Rising temperatures have created great repercussions for the agriculture industry as plants and animals become harder to maintain as demand remains the same. For the dairy industry, the trouble has been especially notable.
A new Cornell study has demonstrated the connection between heat stress and gut permeability, which describes the porosity of the gut. According to co-author Prof. Joe McFadden, dairy cattle biology, the study is the first to directly investigate the connection as well as propose a solution through dietary shifts.
His lab’s research is focused on how nutrition affects milk production in cows, and furthermore the effects of heat stress, which can reduce cattle food intake by over 50 percent.
In 2010, the dairy industry lost an estimated 1.2 billion dollars due to heat stress events. The trend continues.

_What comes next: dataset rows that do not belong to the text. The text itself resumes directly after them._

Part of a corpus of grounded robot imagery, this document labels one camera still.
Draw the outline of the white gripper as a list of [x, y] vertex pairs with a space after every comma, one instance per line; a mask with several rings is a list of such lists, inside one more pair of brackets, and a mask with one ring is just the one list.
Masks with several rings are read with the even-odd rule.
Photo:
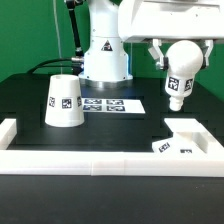
[[202, 68], [209, 66], [214, 43], [224, 40], [224, 0], [123, 0], [118, 32], [124, 42], [149, 42], [157, 70], [168, 69], [162, 41], [203, 40]]

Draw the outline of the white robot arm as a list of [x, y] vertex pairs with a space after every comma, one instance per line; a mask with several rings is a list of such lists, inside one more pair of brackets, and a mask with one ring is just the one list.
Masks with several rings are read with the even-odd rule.
[[125, 42], [147, 43], [161, 69], [167, 59], [160, 46], [191, 40], [203, 52], [203, 65], [215, 43], [224, 43], [224, 0], [86, 0], [90, 13], [90, 47], [80, 78], [96, 87], [130, 82]]

“Over 1.5 billion [dollars are] lost every year in the United States from dairy cattle due to heat stress,” McFadden said. “That’s more than all other animal food production systems in the country.”

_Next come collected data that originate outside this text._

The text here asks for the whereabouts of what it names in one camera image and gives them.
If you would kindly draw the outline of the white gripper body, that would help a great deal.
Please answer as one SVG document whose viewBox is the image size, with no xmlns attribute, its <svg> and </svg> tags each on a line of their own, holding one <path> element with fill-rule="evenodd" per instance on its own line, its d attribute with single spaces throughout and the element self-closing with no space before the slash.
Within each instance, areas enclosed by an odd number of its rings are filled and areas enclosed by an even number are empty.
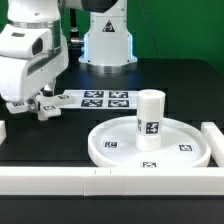
<svg viewBox="0 0 224 224">
<path fill-rule="evenodd" d="M 0 56 L 0 96 L 9 102 L 25 102 L 54 81 L 68 66 L 68 49 L 58 55 L 39 55 L 31 60 Z"/>
</svg>

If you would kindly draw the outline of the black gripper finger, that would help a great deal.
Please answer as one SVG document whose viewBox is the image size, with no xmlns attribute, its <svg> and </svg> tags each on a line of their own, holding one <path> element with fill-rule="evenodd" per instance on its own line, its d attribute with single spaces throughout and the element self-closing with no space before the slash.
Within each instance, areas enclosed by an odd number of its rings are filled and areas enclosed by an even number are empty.
<svg viewBox="0 0 224 224">
<path fill-rule="evenodd" d="M 28 111 L 38 112 L 40 110 L 40 103 L 36 99 L 28 100 Z"/>
<path fill-rule="evenodd" d="M 54 95 L 54 90 L 55 90 L 55 83 L 50 82 L 44 87 L 43 94 L 45 96 L 53 96 Z"/>
</svg>

Any mammal that experiences a heat stress can become permeable to bacteria. The bacteria triggers an immune response in the animal’s body, requiring energy often sourced from non-essential functions like milk production. The study concluded that heat stress increases total track gut permeability.
As of right now, the only combative tactics against heat stress in dairy cattle focus on cooling the animals through fans and sprinklers. However, the sustainability of the practice is questioned.

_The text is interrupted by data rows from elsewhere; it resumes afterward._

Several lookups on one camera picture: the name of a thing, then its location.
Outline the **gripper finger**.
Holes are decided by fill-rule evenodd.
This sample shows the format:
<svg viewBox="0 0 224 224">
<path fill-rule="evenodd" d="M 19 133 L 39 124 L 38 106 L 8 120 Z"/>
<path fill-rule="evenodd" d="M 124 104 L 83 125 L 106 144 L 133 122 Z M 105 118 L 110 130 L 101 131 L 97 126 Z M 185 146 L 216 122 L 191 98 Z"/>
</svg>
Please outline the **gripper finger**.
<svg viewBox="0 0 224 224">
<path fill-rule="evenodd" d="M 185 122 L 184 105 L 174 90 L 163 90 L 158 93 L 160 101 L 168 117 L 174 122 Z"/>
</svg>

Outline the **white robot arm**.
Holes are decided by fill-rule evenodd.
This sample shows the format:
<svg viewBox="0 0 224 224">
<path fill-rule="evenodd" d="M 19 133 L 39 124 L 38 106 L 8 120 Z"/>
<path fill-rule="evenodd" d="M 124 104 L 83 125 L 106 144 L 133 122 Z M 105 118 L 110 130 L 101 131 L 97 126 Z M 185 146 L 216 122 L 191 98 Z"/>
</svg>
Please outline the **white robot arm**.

“[Sprinklers and fans] have a carbon footprint attached to their use,” McFadden said. “So, more nutritional approaches that enhance resilience could be beneficial.”
Cornell has long led nutritional work in the dairy industry, notably through the Cornell Net Carbohydrate Protein System, which has been responsible for developing diets for around 70 percent of the cows in North America.
McFadden works with a company named Vetegro that produces organic amino acids. This relationship allows for quick turnaround on research, McFadden said, since the potential solutions can be rapidly applied in the field. Amino acids have been shown to have beneficial effects on the microbiome, even demonstrating restoration of heat-related milk production drops McFadden said.
However, McFadden said, it is by no means a final answer. According to McFadden, other approaches might be more helpful long-term.
“[Heat stress is] going to continue to be a problem,” McFadden said. “The severity is going to continue if we don’t have new solutions.”
This could mean considering a genetic approach for dairy cows, which has the potential to make significant improvements in regards to resiliency if milk production levels can be maintained.
McFadden will continue his research with a focus on gas exchange using respiration chambers funded by New York State. Construction of the chambers begins in December with installation within the year.